## Problem:
Where a line below holds the string "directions", copy that line.
--- Given data Enclosed Below ---
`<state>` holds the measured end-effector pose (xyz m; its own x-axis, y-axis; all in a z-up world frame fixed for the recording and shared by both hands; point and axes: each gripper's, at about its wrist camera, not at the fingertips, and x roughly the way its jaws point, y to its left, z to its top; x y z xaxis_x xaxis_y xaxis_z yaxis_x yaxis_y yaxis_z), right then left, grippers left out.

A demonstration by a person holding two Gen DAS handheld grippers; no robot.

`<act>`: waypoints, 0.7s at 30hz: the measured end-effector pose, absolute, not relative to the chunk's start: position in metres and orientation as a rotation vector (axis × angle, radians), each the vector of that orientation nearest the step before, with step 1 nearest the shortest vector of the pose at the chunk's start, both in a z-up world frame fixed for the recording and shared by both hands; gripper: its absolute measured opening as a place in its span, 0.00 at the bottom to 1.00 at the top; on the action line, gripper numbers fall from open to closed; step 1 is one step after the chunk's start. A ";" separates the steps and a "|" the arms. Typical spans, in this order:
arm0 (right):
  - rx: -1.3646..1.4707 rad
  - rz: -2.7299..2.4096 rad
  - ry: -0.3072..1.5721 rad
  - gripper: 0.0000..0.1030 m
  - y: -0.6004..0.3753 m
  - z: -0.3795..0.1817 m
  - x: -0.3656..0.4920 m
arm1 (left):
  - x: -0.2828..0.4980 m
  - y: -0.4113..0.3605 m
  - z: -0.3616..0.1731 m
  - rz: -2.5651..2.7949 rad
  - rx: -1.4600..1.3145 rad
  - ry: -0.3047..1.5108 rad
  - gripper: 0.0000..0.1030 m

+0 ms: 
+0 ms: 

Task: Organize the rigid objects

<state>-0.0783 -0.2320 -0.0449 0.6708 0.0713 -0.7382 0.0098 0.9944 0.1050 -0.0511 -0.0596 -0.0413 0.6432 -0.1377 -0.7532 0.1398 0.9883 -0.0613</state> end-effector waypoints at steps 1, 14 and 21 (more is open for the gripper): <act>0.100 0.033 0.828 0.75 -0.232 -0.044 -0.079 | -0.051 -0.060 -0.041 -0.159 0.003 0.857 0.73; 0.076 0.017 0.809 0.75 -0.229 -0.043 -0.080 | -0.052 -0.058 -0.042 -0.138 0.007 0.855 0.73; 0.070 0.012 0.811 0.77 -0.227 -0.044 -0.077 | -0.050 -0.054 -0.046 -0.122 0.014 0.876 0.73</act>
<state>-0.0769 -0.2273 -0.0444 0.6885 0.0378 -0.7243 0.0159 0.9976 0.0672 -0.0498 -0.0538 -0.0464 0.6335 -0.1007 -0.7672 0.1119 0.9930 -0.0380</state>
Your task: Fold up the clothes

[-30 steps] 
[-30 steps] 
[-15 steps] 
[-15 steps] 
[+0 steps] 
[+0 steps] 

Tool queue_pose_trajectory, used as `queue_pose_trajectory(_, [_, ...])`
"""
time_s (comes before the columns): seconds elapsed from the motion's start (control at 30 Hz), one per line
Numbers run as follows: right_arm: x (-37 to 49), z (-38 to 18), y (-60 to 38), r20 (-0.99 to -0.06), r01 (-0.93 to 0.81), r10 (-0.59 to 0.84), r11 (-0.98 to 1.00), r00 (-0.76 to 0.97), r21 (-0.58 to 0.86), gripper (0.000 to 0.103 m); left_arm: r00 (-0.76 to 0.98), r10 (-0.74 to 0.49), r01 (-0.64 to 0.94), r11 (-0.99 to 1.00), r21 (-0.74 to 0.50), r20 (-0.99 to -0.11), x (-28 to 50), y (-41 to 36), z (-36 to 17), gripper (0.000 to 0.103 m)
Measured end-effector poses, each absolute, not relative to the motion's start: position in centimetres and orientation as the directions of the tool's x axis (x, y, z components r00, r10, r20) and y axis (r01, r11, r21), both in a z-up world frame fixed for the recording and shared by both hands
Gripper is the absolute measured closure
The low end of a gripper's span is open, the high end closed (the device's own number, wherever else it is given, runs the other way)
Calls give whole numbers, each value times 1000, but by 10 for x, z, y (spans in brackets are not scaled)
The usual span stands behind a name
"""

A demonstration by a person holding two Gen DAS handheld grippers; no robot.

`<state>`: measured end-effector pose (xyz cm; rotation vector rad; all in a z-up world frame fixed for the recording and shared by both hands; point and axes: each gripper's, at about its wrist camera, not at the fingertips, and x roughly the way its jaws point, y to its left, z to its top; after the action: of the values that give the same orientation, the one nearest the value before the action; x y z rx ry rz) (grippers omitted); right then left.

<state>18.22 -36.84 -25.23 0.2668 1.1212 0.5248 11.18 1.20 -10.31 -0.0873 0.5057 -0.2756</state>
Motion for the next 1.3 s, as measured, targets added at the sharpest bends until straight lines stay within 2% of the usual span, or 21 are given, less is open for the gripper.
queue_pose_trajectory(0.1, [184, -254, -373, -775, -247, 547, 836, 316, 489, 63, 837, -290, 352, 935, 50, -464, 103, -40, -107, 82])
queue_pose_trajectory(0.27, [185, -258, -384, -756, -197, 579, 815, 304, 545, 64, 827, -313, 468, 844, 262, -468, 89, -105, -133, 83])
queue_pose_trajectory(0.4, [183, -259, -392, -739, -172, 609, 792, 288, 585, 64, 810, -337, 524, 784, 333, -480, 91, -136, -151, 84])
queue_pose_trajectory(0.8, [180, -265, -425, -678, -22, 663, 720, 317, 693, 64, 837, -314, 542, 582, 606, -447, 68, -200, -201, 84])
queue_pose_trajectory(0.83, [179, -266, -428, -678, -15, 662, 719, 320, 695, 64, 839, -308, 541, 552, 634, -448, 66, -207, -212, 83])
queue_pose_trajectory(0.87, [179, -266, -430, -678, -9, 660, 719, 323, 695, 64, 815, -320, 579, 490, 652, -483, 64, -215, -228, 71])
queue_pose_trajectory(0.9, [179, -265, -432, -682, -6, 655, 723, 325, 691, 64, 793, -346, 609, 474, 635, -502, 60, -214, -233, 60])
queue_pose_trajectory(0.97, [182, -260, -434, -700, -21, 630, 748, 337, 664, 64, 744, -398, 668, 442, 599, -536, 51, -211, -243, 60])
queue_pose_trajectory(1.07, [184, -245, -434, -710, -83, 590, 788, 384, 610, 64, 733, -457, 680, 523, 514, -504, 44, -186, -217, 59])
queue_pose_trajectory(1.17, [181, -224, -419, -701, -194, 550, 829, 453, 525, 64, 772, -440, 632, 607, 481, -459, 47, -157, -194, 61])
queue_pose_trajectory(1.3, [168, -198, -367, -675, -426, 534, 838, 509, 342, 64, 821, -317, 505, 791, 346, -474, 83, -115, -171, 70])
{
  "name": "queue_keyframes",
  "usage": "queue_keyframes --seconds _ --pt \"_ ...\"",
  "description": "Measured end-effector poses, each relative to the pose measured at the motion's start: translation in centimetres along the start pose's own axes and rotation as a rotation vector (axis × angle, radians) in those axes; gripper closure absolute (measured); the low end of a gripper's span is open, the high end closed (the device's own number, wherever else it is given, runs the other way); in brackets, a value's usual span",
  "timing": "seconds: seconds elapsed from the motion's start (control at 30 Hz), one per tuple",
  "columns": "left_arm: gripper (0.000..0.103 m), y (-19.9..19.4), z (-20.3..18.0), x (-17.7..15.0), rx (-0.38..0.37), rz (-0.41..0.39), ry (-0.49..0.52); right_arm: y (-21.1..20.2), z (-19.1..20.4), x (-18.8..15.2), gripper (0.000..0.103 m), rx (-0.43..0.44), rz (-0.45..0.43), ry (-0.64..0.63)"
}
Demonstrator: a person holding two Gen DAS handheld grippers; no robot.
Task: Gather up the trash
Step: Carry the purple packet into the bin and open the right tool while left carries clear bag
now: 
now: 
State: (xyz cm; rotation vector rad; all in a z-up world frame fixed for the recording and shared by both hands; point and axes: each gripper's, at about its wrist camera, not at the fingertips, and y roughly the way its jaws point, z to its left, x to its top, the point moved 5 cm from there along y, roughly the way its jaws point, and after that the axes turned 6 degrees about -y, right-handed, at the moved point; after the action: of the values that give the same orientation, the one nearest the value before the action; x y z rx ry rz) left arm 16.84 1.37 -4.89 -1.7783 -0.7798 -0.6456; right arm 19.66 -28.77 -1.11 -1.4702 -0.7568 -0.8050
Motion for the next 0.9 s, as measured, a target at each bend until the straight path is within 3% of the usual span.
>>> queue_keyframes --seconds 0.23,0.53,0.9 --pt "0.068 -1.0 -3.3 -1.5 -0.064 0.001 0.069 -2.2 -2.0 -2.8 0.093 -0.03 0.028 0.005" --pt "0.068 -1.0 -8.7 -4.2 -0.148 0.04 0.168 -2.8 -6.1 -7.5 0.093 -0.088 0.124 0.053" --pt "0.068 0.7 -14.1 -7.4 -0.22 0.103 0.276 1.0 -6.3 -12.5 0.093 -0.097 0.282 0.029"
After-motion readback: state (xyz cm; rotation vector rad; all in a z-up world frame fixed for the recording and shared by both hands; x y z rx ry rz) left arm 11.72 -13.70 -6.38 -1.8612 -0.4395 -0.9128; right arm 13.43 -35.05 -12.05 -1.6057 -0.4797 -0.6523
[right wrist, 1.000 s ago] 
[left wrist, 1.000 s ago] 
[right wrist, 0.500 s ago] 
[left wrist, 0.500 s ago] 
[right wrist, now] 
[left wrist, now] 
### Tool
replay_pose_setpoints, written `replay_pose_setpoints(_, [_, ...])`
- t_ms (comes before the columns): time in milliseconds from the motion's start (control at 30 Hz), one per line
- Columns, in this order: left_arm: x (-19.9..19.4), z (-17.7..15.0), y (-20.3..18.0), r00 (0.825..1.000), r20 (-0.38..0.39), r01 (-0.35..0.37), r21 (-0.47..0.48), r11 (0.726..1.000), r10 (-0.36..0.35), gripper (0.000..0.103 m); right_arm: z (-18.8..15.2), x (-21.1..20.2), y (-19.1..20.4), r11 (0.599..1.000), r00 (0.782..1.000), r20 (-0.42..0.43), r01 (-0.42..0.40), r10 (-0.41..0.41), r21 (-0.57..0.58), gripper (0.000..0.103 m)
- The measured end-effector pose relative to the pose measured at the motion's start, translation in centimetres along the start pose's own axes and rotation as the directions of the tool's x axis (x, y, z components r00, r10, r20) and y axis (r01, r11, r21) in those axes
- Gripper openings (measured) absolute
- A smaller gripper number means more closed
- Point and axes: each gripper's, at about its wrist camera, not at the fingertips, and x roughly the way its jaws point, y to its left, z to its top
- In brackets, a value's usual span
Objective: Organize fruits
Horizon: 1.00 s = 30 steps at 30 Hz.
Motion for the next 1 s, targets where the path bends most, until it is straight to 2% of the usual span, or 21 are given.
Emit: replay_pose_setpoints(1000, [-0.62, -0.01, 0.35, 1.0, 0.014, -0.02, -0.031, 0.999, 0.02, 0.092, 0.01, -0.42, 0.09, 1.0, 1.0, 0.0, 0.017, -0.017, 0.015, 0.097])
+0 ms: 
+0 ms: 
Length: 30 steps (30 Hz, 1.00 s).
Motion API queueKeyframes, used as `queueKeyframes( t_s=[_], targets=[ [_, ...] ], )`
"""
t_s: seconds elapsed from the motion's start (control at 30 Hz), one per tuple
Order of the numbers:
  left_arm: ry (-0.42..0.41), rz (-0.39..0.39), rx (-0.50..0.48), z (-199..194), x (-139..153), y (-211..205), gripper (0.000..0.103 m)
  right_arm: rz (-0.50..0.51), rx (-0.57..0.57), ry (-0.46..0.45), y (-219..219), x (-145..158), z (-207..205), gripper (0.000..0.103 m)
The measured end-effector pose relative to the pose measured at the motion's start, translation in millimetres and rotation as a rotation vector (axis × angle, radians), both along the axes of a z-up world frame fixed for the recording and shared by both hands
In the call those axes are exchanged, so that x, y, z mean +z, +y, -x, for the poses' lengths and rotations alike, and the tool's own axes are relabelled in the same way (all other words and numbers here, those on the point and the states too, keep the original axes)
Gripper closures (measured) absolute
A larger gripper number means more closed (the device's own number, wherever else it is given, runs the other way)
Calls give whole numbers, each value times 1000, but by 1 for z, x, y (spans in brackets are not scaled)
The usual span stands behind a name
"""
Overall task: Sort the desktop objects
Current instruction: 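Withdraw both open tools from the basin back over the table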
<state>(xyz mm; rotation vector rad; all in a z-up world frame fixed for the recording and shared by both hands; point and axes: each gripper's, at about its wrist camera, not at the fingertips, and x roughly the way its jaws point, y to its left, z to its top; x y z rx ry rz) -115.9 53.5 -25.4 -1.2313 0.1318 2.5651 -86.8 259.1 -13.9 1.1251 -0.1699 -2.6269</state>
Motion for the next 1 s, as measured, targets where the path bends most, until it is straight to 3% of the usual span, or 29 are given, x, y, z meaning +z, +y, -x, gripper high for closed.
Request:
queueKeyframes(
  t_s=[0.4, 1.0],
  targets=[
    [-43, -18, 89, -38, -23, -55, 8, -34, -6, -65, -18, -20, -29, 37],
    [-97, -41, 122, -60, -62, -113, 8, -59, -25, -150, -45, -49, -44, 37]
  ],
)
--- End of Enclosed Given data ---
## Solution for this task:
Measured end-effector poses, each absolute, not relative to the motion's start: position in centimetres and orientation as the directions of the tool's x axis (x, y, z components r00, r10, r20) and y axis (r01, r11, r21), both in a z-up world frame fixed for the recording and shared by both hands
- The measured end-effector pose relative to the pose measured at the motion's start, translation in centimetres along the start pose's own axes and rotation as the directions of the tool's x axis (x, y, z components r00, r10, r20) and y axis (r01, r11, r21) in those axes

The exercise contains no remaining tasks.